Problem:
Going down the listing below, print exactly each line from the one with "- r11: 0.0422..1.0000" up to and including the one with "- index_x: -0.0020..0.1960", and skip the rest.

Material shown:
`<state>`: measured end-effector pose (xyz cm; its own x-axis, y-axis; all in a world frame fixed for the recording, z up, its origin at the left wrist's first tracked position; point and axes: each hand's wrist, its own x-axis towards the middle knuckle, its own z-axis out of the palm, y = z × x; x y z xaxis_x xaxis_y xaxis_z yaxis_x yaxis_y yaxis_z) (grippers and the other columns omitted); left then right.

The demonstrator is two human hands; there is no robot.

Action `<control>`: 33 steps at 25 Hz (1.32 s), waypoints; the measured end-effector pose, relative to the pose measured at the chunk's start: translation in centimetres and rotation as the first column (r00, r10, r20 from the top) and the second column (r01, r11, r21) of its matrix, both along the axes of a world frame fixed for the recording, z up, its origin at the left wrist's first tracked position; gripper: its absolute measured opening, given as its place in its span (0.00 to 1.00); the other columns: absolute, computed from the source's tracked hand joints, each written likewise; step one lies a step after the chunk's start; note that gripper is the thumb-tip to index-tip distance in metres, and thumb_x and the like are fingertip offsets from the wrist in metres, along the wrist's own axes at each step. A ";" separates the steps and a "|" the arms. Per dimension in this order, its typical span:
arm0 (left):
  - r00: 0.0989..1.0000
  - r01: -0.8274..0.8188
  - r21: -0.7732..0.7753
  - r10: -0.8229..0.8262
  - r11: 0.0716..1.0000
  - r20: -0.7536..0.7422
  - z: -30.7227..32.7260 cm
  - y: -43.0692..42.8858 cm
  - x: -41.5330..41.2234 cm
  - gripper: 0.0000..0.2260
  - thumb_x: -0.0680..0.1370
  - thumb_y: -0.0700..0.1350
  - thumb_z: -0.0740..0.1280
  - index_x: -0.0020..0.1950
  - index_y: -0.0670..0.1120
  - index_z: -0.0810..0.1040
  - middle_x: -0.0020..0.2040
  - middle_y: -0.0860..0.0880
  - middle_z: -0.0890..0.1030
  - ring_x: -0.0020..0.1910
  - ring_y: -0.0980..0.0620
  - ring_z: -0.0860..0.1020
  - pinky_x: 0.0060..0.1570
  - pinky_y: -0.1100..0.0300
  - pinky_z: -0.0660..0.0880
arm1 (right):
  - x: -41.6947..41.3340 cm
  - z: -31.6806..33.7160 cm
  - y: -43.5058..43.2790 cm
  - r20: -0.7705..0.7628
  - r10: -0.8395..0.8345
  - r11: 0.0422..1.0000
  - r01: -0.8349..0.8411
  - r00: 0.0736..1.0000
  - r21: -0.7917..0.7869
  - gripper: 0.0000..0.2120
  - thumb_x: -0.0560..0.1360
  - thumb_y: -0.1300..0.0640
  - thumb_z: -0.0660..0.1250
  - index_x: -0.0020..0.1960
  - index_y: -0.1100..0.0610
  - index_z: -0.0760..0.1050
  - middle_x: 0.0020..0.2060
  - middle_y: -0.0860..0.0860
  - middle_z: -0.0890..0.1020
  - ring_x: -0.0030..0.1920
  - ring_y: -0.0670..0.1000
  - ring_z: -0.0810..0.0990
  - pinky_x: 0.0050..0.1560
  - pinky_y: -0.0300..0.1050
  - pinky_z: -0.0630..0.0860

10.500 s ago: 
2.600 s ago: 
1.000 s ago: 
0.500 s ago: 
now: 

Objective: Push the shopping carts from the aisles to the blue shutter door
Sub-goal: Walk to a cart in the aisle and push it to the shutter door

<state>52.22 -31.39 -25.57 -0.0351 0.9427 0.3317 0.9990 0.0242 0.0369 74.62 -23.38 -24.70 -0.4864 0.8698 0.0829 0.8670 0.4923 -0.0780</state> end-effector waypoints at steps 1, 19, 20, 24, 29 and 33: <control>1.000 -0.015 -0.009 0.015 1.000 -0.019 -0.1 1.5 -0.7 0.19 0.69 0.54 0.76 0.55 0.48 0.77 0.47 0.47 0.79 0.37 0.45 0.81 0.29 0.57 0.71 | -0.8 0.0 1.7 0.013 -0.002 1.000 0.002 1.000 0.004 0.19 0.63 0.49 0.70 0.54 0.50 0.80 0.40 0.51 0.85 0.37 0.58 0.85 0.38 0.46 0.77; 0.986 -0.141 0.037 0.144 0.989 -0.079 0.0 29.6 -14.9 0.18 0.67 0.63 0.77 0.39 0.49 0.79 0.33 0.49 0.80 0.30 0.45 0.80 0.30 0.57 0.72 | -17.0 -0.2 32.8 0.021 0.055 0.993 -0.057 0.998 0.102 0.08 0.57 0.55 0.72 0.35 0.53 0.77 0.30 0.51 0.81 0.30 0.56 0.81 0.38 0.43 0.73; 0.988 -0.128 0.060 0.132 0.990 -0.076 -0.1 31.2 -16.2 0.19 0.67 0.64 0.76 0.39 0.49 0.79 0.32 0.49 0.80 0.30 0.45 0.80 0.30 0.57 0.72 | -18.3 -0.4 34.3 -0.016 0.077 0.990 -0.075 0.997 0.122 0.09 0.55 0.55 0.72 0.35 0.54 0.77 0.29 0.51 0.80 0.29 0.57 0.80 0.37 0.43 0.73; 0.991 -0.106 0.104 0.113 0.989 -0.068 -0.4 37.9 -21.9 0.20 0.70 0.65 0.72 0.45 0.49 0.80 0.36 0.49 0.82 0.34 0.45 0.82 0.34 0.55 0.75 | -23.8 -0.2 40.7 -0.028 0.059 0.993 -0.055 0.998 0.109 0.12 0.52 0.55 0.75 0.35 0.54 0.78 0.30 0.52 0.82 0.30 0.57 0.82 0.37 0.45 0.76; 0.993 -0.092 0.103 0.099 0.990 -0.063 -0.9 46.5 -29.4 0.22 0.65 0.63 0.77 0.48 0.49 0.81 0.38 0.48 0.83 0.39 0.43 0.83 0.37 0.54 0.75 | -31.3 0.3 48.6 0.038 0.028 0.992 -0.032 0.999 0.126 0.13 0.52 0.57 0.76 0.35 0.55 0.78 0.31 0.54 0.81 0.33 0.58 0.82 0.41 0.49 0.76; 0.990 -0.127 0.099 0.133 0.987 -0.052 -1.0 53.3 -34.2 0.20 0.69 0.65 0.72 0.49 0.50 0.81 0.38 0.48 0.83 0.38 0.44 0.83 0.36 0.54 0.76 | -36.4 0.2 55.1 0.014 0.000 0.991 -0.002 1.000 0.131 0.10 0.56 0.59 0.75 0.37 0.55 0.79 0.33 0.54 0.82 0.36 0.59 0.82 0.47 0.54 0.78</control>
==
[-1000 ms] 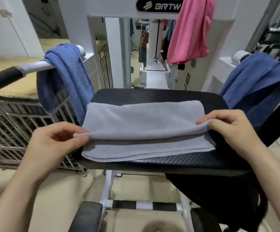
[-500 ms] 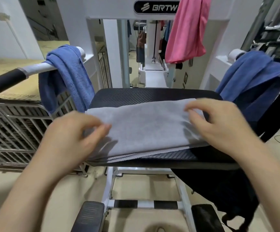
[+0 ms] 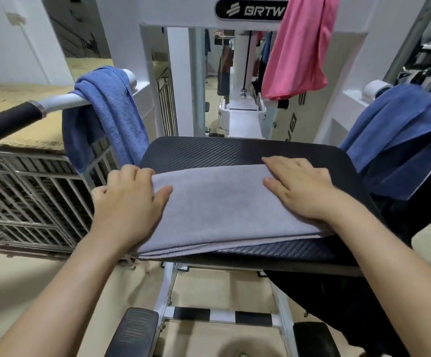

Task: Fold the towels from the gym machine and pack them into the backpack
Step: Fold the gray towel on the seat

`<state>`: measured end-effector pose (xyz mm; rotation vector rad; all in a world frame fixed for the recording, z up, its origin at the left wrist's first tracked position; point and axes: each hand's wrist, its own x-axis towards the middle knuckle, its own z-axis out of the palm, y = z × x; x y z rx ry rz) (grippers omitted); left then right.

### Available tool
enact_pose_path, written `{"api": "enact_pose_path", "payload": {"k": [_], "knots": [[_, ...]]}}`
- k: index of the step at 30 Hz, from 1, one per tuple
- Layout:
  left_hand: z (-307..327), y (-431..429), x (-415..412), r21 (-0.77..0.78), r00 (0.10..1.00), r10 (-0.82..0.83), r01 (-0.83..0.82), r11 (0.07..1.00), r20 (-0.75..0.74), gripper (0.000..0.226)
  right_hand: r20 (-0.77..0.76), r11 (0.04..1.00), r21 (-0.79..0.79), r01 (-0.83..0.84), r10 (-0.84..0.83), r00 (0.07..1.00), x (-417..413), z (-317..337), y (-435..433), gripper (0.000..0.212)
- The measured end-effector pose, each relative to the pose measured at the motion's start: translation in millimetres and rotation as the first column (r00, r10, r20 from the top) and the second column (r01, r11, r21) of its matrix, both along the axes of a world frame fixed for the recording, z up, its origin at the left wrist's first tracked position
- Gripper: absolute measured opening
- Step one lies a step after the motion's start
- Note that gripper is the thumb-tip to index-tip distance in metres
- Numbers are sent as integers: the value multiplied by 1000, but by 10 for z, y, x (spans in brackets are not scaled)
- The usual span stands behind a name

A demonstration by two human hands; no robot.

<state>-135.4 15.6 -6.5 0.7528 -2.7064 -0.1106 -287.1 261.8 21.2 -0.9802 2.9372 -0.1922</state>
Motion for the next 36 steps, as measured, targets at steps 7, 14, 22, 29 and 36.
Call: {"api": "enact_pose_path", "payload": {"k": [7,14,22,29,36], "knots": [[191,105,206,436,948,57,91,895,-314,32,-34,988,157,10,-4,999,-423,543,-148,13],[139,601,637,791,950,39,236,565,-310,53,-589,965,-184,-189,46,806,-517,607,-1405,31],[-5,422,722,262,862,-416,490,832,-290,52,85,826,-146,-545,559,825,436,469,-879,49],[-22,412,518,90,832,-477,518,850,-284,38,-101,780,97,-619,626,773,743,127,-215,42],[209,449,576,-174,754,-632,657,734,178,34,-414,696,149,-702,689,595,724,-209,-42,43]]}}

Task answer:
  - r11: 0.0422..1.0000
  - r01: -0.8349..0.8411
  - r00: 0.0736..1.0000
  - r21: -0.7917..0.7869
  - gripper: 0.0000..0.2120
  - thumb_x: -0.0560..0.1360
  - thumb_y: -0.1300..0.0640
  - thumb_z: -0.0660..0.1250
  - index_x: -0.0020..0.1960

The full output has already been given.